• _Work instructions_:
Which lines below contain the word "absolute"? Copy each one.

::: Given data

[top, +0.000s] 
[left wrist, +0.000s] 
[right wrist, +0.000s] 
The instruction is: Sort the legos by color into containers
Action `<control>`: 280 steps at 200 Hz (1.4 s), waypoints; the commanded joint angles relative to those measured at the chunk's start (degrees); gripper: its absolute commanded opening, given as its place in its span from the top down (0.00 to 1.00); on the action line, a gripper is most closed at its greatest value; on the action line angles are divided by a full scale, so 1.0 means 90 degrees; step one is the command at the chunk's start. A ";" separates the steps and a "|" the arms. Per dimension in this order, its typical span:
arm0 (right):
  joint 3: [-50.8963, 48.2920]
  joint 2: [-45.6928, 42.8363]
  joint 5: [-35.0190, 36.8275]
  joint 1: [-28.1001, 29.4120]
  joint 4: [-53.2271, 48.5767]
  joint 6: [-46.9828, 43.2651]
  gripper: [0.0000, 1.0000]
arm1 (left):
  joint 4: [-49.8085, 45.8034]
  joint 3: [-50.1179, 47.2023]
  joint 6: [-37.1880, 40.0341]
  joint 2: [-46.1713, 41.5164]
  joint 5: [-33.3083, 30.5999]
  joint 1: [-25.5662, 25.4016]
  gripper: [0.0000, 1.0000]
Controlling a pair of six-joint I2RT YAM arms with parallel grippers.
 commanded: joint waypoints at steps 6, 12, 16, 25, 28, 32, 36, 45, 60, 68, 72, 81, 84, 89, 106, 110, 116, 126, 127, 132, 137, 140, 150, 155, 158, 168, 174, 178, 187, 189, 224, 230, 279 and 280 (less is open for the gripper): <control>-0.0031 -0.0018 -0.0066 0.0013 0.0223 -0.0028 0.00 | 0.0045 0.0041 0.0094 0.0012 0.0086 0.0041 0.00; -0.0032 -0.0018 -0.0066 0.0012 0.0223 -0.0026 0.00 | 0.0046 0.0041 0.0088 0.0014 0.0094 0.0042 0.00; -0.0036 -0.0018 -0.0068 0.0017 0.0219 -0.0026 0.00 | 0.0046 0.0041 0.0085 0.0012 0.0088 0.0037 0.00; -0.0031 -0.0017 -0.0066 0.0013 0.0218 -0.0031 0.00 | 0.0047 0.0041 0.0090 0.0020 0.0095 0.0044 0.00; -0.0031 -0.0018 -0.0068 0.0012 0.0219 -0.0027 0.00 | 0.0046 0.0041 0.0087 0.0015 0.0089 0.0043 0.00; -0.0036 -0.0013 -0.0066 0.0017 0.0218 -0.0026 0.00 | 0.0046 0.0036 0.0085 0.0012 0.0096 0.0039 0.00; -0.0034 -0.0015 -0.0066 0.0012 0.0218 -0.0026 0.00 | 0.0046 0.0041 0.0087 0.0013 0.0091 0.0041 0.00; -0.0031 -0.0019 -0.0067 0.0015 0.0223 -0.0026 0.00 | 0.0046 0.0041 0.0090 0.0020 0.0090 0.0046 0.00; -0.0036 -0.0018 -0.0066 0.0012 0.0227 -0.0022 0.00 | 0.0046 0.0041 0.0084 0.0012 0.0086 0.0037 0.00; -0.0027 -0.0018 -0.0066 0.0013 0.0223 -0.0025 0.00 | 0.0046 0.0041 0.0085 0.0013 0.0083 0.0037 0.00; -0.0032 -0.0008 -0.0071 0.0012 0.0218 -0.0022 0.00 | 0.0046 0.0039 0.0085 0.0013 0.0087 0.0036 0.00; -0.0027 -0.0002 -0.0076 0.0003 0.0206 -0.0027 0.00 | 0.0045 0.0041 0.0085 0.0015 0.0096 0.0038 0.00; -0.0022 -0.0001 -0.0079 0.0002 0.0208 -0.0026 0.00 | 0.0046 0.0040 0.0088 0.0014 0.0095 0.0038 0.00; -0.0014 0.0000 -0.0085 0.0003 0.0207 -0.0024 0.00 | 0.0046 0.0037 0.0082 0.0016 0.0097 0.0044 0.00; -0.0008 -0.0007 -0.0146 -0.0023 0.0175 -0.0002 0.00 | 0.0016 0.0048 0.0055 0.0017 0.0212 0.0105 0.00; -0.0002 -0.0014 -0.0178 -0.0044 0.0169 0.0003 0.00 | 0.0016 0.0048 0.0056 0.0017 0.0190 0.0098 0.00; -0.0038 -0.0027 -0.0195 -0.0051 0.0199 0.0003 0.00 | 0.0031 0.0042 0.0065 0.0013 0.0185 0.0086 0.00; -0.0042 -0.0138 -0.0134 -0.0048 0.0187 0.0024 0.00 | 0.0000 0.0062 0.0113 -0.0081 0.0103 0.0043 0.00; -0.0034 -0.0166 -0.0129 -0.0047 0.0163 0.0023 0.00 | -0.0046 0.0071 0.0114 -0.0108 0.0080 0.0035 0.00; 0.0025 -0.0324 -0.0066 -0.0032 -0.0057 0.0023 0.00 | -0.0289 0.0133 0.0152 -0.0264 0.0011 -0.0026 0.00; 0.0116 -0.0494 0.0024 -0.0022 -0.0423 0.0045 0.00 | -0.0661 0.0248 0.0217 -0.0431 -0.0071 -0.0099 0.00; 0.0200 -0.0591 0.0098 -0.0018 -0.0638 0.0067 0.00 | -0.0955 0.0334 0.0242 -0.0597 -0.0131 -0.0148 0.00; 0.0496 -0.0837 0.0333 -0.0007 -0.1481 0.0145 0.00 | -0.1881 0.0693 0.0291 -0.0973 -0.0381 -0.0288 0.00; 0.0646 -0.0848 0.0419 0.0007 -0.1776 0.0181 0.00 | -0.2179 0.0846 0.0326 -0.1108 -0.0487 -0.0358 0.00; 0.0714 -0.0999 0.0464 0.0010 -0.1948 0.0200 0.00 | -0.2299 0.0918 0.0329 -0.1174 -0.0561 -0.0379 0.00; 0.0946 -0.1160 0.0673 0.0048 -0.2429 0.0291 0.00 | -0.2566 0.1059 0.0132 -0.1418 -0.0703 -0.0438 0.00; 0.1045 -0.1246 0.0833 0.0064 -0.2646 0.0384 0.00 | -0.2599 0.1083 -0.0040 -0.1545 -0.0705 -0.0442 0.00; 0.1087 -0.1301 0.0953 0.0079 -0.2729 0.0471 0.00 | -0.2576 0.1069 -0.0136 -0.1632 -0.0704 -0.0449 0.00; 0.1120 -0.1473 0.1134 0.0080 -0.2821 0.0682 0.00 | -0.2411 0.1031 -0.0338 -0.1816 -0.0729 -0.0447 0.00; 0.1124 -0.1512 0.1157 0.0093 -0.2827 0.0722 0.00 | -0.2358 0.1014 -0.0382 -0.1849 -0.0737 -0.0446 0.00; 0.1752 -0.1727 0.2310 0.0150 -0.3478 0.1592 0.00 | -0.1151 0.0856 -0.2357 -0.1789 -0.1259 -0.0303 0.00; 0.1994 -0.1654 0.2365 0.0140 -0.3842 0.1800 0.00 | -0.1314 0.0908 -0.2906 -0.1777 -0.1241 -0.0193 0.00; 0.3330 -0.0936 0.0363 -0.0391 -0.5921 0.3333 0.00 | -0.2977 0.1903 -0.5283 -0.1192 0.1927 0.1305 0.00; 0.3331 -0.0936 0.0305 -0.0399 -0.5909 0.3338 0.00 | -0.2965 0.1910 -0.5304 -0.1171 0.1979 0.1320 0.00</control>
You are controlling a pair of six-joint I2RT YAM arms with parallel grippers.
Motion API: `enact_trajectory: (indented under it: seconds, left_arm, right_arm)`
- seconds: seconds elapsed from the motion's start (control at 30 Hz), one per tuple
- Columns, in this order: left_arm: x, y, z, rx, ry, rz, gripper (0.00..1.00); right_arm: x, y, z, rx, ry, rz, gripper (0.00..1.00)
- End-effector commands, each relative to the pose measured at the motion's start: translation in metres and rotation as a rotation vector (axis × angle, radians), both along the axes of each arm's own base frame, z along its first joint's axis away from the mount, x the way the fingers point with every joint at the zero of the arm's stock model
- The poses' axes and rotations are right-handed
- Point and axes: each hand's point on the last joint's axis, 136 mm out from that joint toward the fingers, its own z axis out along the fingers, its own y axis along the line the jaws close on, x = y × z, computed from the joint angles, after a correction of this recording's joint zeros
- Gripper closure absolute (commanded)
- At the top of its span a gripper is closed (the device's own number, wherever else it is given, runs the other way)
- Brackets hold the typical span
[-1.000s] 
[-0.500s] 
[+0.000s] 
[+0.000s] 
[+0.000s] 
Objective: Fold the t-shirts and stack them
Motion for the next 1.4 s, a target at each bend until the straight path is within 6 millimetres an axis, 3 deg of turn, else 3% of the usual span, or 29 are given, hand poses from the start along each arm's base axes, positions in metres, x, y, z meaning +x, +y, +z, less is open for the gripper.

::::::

• _Problem solution_:
Action `<control>`: 280 steps at 200 Hz (1.4 s), waypoints; the commanded joint angles relative to those measured at the chunk's start (degrees); gripper: its absolute commanded opening, given as its place in its span from the top down (0.00 to 1.00); on the action line, a gripper is most closed at its greatest value; on the action line angles are divided by a full scale, so 1.0 means 90 degrees; step one is the command at the chunk's start. A ";" separates the steps and a "|" the arms. Per dimension in this order, its typical span:
- Gripper closure absolute (commanded)

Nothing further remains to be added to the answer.